__Material to process__:
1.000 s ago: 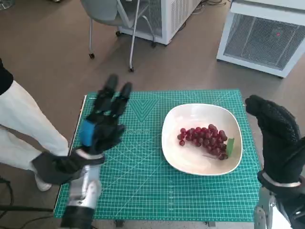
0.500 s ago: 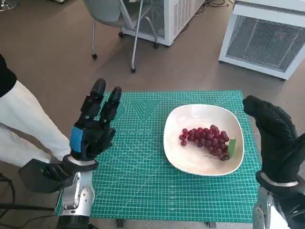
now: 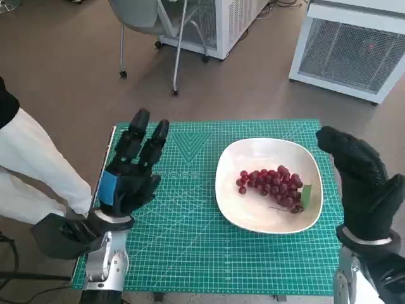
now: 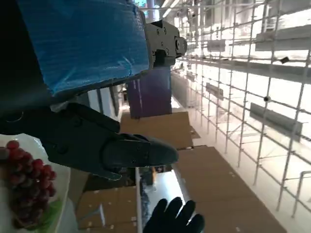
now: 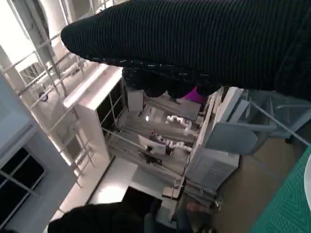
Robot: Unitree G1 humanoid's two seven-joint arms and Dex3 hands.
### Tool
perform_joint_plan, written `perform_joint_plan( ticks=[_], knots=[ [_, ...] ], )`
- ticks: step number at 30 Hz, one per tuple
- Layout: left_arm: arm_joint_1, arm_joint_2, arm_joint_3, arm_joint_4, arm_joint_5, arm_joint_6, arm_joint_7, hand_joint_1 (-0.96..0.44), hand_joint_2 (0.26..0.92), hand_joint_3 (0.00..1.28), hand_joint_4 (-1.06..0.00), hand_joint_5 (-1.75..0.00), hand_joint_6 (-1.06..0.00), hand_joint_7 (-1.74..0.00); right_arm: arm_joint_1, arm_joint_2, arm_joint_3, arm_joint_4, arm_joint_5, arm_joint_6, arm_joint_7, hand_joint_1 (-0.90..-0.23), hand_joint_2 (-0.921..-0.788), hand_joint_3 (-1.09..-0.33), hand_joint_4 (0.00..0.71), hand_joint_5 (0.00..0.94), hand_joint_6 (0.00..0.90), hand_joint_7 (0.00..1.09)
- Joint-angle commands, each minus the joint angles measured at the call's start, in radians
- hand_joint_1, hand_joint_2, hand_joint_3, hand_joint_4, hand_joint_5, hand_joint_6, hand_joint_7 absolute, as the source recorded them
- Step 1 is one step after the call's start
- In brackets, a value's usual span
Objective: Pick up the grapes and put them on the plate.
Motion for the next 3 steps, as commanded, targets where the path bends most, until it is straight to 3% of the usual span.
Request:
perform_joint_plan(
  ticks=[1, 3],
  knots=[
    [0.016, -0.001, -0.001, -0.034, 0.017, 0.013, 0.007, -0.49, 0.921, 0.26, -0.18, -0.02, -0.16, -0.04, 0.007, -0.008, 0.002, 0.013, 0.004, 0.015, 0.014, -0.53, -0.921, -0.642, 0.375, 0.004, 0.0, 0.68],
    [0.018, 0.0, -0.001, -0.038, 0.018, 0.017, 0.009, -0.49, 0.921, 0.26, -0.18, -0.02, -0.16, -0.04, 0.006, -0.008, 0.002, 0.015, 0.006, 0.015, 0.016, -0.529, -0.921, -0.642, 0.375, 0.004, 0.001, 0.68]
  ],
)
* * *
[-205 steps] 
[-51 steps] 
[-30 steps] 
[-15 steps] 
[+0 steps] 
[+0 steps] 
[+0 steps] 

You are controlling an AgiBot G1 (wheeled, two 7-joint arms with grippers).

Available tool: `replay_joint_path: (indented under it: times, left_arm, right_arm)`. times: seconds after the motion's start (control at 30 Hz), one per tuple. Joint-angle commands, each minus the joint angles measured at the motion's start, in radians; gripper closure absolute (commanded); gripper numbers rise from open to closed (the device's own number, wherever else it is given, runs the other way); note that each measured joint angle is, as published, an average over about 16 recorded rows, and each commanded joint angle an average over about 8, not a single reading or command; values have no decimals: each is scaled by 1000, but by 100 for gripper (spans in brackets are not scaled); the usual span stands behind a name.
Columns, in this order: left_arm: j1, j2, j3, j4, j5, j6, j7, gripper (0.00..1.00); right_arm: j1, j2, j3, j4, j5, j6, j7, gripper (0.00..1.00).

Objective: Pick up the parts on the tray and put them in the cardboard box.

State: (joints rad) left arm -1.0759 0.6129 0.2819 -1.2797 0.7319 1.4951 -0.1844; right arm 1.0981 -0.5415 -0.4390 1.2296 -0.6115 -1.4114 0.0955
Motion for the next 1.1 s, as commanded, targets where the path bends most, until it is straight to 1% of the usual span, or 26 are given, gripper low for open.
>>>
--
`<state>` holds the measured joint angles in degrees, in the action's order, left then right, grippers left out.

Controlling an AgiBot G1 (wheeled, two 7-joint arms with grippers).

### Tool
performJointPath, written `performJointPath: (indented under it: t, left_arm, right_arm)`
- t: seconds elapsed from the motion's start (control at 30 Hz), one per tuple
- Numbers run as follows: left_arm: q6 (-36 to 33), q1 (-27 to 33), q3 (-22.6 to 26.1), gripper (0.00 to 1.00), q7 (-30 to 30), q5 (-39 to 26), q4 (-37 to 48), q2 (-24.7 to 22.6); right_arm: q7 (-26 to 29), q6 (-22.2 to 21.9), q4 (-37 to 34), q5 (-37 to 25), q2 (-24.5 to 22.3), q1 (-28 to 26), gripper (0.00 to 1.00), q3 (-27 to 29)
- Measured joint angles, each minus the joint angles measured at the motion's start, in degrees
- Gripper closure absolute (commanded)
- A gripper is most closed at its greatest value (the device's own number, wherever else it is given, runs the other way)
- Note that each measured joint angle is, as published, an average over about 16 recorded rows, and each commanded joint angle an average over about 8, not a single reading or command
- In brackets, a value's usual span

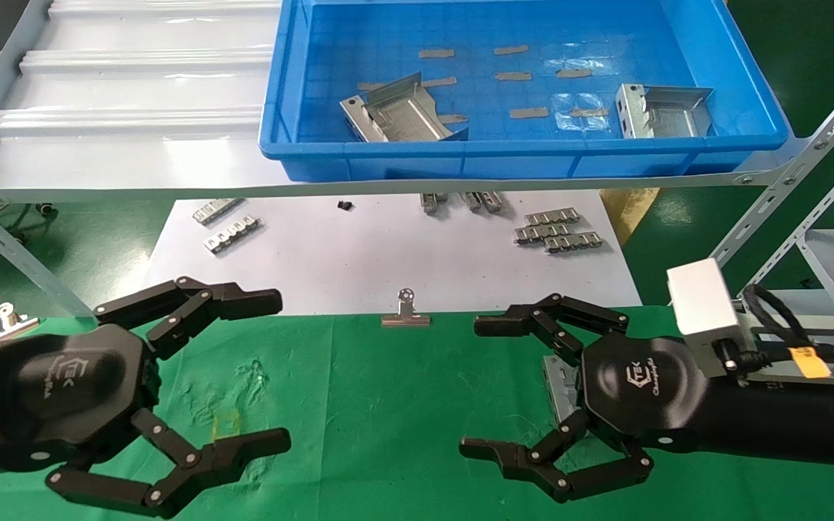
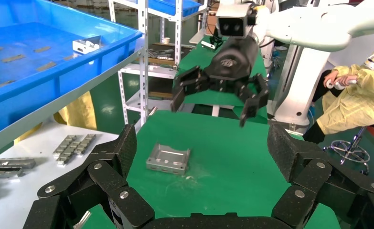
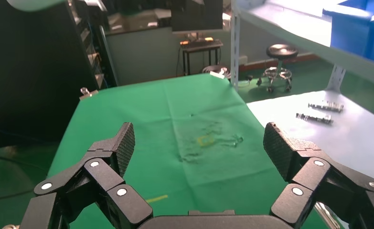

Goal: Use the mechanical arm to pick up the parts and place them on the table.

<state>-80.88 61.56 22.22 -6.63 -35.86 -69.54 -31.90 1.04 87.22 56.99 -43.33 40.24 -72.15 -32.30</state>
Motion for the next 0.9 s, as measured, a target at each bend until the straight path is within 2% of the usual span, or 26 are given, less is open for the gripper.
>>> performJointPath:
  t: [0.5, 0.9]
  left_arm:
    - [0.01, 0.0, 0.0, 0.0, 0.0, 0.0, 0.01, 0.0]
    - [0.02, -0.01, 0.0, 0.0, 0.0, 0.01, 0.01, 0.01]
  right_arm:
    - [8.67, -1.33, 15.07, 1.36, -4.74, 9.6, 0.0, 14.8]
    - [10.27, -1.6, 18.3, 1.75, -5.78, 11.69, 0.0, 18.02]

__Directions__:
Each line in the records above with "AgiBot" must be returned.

__Your response__:
You are controlling an AgiBot G1 (wheeled, two 7-joint arms with grippers).
Controlling an AgiBot G1 (wheeled, two 7-joint arms with grippers).

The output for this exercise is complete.